揚起眉,希平的唇角逸出一朵不屑的笑,他半轉身子朝父親和姊姊們所坐的方向大聲地說出他這些日子以來首次打破沉默的話語。「我有我的責任跟義務,為了盡長子的責任,我必須放棄自己真正深愛的女人;若要盡為人子的孝道,還得跟你訂婚,你問我有沒有心?我倒寧可自己從來就沒有心。」
「你明明答應過要跟我結婚的,為什麼又要反悔?」絡萍柳眉倒豎的聽完他的話,咬牙切齒地質問。

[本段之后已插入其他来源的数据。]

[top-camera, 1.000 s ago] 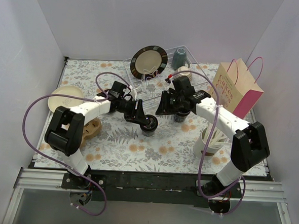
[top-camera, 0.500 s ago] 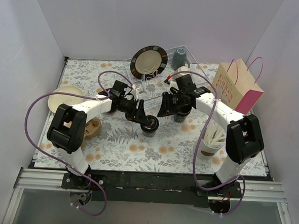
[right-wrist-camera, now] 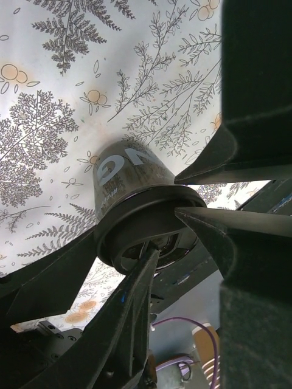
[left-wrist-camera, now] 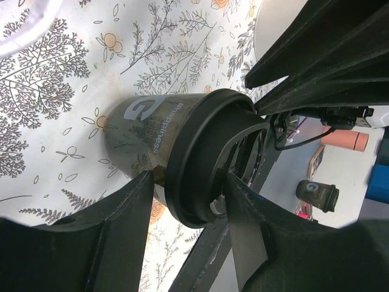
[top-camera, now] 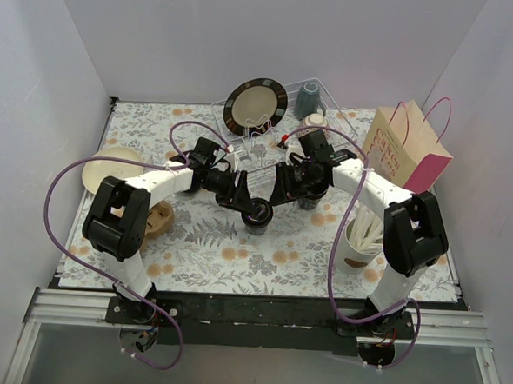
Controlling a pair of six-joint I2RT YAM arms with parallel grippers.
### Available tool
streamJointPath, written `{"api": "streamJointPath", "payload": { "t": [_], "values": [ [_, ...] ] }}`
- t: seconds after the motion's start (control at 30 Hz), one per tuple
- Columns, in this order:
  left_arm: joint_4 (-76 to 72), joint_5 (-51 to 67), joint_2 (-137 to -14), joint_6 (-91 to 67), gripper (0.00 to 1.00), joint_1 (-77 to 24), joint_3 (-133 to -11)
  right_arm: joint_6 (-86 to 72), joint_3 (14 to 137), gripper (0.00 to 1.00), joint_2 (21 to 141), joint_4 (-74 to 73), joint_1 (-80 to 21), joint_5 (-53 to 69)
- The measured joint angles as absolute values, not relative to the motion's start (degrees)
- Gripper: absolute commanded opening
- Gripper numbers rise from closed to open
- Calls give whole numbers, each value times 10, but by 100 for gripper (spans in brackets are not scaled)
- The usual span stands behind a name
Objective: Pack the takeout coffee
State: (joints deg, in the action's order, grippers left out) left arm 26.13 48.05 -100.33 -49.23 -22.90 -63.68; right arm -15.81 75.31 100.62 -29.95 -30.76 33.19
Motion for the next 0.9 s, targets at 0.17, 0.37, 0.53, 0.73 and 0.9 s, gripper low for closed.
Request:
{"api": "streamJointPath", "payload": {
  "t": [0.17,0.37,0.53,0.73,0.9],
  "values": [
    [261,485,-1006,-492,46,-228,-637,-156,751,29,1010,-297,-308,333],
    [260,490,-1009,-492,46,-227,-637,-159,731,25,1009,-276,-305,336],
    [257,495,-1013,-493,45,-227,-637,-178,696,23,1000,-233,-299,349],
    [252,500,-1016,-493,45,-226,-635,-197,662,22,980,-192,-298,343],
    [249,500,-1016,-495,45,-226,-634,-211,648,22,975,-175,-298,338]
  ]
}}
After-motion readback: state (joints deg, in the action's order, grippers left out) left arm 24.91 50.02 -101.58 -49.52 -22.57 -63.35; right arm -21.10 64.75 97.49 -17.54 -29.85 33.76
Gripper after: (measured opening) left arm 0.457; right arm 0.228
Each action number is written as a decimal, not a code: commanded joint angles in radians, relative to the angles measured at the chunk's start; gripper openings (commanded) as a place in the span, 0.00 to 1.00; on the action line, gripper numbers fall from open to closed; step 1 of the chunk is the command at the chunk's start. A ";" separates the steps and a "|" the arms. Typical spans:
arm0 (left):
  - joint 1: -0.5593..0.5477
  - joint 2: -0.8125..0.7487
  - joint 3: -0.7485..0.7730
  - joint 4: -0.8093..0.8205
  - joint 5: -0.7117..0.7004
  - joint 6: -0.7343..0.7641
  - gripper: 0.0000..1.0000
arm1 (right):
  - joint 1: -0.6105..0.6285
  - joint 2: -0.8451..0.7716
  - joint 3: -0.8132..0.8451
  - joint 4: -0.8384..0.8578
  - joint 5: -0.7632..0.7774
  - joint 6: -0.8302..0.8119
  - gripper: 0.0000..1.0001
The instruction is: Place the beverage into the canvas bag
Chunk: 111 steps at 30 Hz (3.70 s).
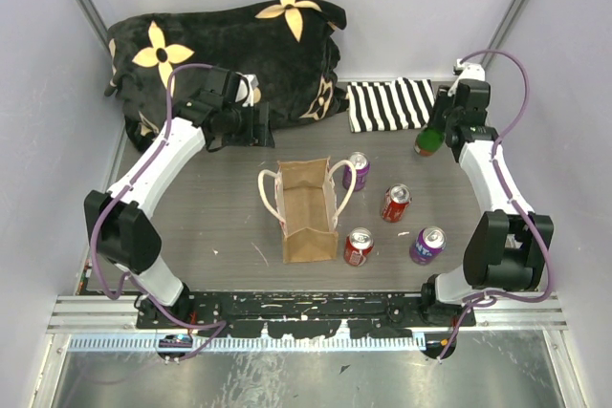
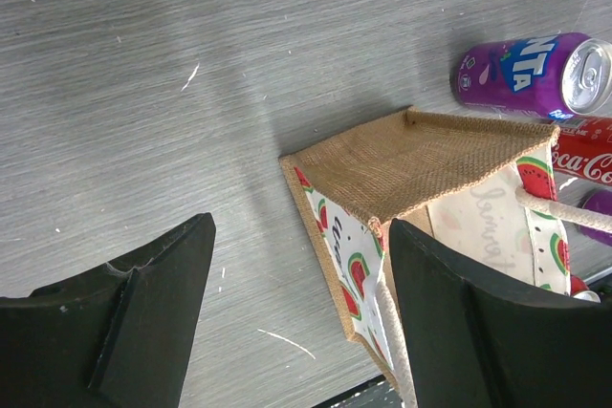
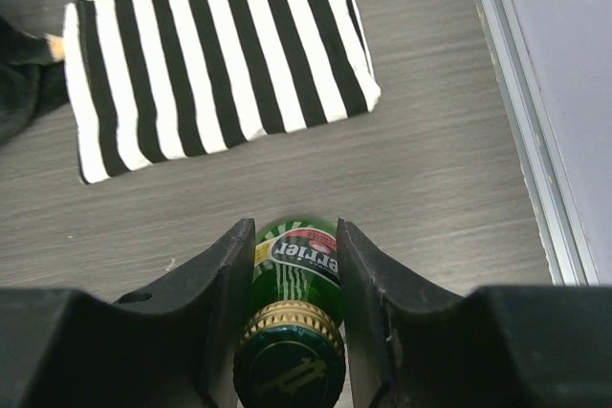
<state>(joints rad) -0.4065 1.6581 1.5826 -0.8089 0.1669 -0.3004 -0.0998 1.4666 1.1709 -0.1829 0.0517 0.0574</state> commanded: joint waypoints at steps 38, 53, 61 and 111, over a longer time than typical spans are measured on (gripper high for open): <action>0.038 -0.157 -0.150 0.025 0.016 -0.020 0.80 | 0.808 0.071 0.654 -0.189 0.202 0.014 0.01; 0.041 -0.144 -0.150 0.024 0.018 -0.021 0.80 | 0.964 0.042 0.462 -0.131 0.248 0.105 0.01; 0.041 -0.135 -0.147 0.024 0.019 -0.018 0.80 | 0.992 0.053 0.410 -0.096 0.258 0.116 0.01; 0.041 -0.090 -0.152 0.023 0.011 -0.004 0.79 | 1.117 -0.027 0.466 -0.156 0.341 0.062 0.01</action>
<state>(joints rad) -0.3691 1.5673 1.4361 -0.7925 0.1738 -0.3153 1.0126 1.5440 1.5936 -0.4774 0.3584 0.1123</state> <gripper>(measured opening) 0.792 0.385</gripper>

略低下頭,希平看著絡萍的眼光逐漸冰冷起來。「絡萍,我想你似乎忘記了當初我為什麼會跟你訂婚的原因。你似乎把希安的事全都忘得一乾二淨了,你把我騙到美國,可是我並沒有見到希安,已經快半個月了,我愈來愈相信這只是你惡狠陰險的詭計而已!」
「不,我知道希安在哪裡,只有我知道!」絡萍漲紅了臉,握緊拳頭地嚷嚷道。